The following is a quote from Captain Alois Liethan’s letter to his family, dated April 13, 1945, in which Captain Liethen explains how the visit by the generals, shown in the photo above, came about:
Several days ago I heard about the American forces taking a real honest to goodness concentration camp and I made it a point to get there and see the thing first hand as well as to investigate the thing and get the real story just as I did in the case of the Prisoner of War camp which I described in my last letter. This camp was near the little city of OHRDRUF not far from GOTHA, and tho it was just a small place — about 7 to 10000 inmates it was considered as one of the better types of such camps. After looking the place over for nearly a whole day I came back and made an oral report to my commanding general — rather I was ordered to do so by my boss, the Col. in my section. Then after I had told him all about the place he got in touch with the High Command and told them about it and the following tale bears out what they did about it.
The photograph below was contributed by Mary Liethen Meier, the niece of Captain Liethen. The man standing next to General Eisenhower, and pointing to the prisoner demonstrating how the inmates were punished at Ohrdruf, is Alois Liethen, her uncle. Left to right, the men in the front row are Lt. General George S. Patton, Third U.S. Army Commander; General Omar N. Bradley, Twelfth Army group commander; and General Dwight D. Eisenhower, Supreme Allied Commander. This photo was published in an American newspaper above a headline which read: U.S. GENERALS SEE A “TORTURE” DEMONSTRATION
Captain Liethen’s letter, dated 13 April 1945, continues as follows:
Yesterday I had the honor of being the interpreter for such honorable gentlemen as Gen EISENHOWER, Gen BRADLEY, Gen PATTON and several lesser general officers, all in all there were 21 stars present, Eisenhower with 5, Bradley with 4, Patton 3, my own commanding general with 2 and there were several others of this grade as well as several one star generals.
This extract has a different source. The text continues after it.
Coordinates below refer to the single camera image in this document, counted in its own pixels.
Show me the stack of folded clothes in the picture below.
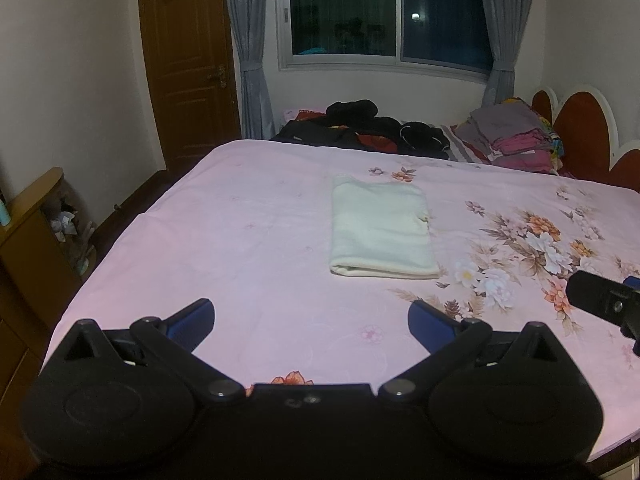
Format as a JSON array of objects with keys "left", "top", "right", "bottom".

Since I had made the investigation with some of the men who had escaped from the place the day that we captured it I was more or less the conductor of the tour for this famous party. There were batteries of cameras that took pictures of us as we went about the whole place and as I made several demonstrations for them — hell I felt like Garbo getting of (sic) a train in Chicago.
Hirsch’s book also mentions Melvin Waters, a 4-F volunteer civilian ambulance driver, who recalls that a woman at Bergen-Belsen “fought us like a cat because she thought we were taking her to the crematory.” I googled Melvin Waters and learned that he was born around 1925 and that he was a Driver in D Platoon, 567 Company R.A.S.C. (American Field Service).
So Melvin Waters was an ambulance driver who was sent to Bergen-Belsen, the camp that was voluntarily turned over to the British on April 15, 1945. This is the first time that I’ve ever read that there were Americans at Bergen-Belsen.
Of course, I didn’t know either that General Eisenhower had two interpreters at Ohrdruf because the man who arranged the tour of the camp was on a different plane and arrived late at the camp. And then Captain Liethan had the nerve to write home to his family and brag about being Eisenhower’s interpreter, never mentioning that a private had to fill in because he was late getting there.